Fecal Matter Transplant Saves Woman’s Life

John Neumann for redOrbit.com — Your Universe Online

Kaitlin Hunter of Marietta GA, after a near-fatal auto accident, found herself fighting for her life against a clostridium difficile (C. diff) infection in her colon due to the June 2011 car crash.

Emergency crews had to cut Hunter from her dad´s car and then she was flown to a hospital, where she found herself recovering for weeks afterwards from a fractured spine, lacerated liver and colon, and 10 broken toes.

In the hospital after her accident, doctors followed standard care and put Hunter on antibiotics to prevent an infection, reports William Hudson for CNN. And it was in spite of the antibiotics — or possibly because of them — when C. diff infected her colon, causing severe stomach pain, diarrhea and vomiting.

C. diff infections kill about 14,000 people in the United States every year, according to the Centers for Disease Control and Prevention, and the number and severity of total cases have increased dramatically over the past decade.

Antibiotics are designed to kill harmful, infection-causing bacteria, but can also weaken the beneficial bacteria percolating in the colon. With the colon´s defenses down, C. diff grows rampant, releasing a toxin and inflaming the colon.

Hunter´s colon infection proved difficult to treat, even after 9 rounds of antibiotic treatments for her, but was finally beaten through a little-known technique involving the transplant of fecal matter, which put healthy bacteria back into her colon.

More and more doctors are looking for treatments that decrease the amount of antibiotics introduced into a patient, knowing that the risk increases for the infections to become immune to them. Fecal matter transplants are becoming more accepted and successful all the time, as they recolonize the colon with new bacteria from a healthy donor.

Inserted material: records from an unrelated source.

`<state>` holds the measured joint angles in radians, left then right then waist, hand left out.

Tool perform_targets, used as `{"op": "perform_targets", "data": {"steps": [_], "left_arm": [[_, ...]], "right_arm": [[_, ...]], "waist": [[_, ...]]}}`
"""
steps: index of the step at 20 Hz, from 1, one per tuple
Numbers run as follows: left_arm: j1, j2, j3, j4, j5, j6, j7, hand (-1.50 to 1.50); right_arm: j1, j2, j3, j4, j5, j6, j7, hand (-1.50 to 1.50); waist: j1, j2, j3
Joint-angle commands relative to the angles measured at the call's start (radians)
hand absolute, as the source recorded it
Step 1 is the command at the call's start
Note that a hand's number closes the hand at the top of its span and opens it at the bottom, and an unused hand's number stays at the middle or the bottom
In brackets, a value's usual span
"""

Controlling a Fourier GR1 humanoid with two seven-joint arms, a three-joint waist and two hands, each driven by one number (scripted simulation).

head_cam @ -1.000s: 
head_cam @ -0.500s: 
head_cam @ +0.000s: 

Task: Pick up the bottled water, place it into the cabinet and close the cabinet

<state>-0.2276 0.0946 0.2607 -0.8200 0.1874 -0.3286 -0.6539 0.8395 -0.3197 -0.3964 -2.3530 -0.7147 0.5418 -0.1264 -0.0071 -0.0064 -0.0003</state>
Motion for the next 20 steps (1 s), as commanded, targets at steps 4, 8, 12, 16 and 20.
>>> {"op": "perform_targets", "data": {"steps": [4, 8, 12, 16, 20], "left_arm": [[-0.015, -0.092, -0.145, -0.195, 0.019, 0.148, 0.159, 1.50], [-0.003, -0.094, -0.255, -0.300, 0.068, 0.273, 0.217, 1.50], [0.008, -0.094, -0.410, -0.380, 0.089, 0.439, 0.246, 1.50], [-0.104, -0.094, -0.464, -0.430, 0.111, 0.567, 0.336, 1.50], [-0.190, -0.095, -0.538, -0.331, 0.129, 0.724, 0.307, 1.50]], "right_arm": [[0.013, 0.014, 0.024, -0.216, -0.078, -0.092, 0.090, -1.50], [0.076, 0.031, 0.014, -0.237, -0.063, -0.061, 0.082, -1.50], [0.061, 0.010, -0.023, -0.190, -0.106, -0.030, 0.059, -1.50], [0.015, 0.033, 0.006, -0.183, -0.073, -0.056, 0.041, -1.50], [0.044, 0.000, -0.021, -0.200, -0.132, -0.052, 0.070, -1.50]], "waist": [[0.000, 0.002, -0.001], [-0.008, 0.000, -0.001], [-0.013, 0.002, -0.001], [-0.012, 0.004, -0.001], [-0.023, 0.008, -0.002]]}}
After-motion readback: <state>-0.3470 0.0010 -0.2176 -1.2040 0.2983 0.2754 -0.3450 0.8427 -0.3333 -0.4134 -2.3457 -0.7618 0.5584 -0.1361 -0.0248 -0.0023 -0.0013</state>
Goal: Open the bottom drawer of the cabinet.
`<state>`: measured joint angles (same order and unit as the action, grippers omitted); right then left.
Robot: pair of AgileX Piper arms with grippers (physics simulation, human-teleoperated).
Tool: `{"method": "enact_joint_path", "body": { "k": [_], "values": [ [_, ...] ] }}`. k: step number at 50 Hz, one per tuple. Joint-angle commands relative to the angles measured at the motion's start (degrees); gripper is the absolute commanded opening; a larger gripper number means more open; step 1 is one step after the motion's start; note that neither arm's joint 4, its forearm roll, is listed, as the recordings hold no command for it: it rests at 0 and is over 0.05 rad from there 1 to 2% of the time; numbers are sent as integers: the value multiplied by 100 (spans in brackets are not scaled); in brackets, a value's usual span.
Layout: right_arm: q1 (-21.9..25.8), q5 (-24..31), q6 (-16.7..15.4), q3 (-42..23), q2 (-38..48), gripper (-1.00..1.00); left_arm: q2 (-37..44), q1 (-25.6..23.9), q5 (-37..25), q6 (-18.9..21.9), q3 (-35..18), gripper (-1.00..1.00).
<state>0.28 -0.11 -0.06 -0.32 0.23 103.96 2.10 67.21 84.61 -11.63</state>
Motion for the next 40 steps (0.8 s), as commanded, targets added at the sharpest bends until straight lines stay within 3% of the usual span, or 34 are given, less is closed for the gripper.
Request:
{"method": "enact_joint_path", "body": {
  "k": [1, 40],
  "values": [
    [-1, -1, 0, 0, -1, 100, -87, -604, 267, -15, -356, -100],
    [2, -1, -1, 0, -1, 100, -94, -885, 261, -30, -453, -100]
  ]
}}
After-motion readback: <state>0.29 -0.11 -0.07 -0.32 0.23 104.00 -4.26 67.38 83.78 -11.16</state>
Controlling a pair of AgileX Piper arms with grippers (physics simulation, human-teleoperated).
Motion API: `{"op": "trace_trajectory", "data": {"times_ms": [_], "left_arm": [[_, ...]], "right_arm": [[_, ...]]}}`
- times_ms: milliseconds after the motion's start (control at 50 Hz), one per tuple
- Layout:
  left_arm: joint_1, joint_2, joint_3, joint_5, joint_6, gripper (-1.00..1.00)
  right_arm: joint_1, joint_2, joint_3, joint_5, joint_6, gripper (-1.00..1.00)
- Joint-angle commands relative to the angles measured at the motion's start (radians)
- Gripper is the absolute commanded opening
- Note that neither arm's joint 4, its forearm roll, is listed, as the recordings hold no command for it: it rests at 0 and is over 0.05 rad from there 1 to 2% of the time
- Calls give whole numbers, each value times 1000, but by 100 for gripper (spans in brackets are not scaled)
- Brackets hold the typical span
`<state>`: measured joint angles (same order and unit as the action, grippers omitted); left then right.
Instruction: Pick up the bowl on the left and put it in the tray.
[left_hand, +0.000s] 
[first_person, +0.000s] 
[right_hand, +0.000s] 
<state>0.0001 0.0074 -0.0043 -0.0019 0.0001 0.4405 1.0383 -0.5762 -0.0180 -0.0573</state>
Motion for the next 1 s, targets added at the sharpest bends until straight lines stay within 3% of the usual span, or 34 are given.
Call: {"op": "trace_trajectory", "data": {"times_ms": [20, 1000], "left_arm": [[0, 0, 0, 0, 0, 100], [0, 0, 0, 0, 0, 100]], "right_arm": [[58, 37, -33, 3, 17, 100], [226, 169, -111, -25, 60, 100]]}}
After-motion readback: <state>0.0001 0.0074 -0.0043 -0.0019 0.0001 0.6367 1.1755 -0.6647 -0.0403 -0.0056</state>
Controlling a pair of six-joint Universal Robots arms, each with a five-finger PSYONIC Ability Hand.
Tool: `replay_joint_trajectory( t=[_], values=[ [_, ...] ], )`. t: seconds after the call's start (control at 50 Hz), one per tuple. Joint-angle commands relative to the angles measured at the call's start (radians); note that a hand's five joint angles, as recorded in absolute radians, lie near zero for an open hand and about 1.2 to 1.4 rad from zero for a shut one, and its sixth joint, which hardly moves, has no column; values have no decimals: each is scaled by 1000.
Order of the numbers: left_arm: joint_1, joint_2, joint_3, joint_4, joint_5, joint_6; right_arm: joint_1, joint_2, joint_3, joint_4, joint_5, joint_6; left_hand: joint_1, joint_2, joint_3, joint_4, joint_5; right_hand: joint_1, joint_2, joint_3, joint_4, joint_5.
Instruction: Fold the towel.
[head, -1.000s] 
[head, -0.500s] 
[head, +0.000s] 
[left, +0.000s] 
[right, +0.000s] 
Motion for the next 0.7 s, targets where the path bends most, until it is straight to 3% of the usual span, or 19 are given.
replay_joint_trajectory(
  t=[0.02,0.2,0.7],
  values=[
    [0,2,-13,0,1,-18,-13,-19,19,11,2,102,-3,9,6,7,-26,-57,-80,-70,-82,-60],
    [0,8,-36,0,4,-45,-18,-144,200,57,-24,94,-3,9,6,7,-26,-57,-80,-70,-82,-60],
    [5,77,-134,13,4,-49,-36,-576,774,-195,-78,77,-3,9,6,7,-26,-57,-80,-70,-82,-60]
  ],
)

“This is brand-new for most gastroenterologists,” said Dr. Suku George, Hunter´s treating physician. “We are very excited about this.”

George had never deposited fecal matter by colonoscopy into a patient until Hunter wanted to try it. Hunter´s mother “donated” one of her stools for the procedure. Next, the hospital lab carefully diluted it and George pumped the foreign fecal matter right into Hunter´s colon, resulting in a successful ending of Hunter´s struggle with the bacteria.

A study published in March of this year reported a 91% cure rate after just one fecal matter transplant and a 98% cure rate when combined with an additional round of antibiotics.

Remarkably, that study only included the sickest of patients with 77 of the study participants suffering a recurring C. diff infection after having tried and failed five rounds of antibiotic-only treatments over 11 months, on average.

The study used the colonoscopy method with its relatively large amounts of fecal matter placed deep inside the colon. This is believed to be the most effective method.

Other methods use either an enema or a nasogastric tube, which sends fecal matter through the nasal passage, down the throat and into the stomach.

After attempting the nasogastric tube procedure on Hunter, using fecal material from her father, the C. diff infection returned. George asked for and received permission to perform the hospital´s first colonoscopic fecal transplant.

Gastroenterologists pioneering the practice would like to see a cleaner, commercially developed suppository to replace the crude feces and water mixtures currently in use. “It´ll become a little more acceptable to hospitals and patients and more widely performed,” said Dr. Lawrence Brandt, a professor of medicine and surgery at New York´s Albert Einstein College of Medicine who was the lead author of the March study.

“But for people that have recurring C. diff, it doesn´t really much matter, because these patients are so ill and so much want to get better. The fact that it´s stool, it doesn´t matter to them.”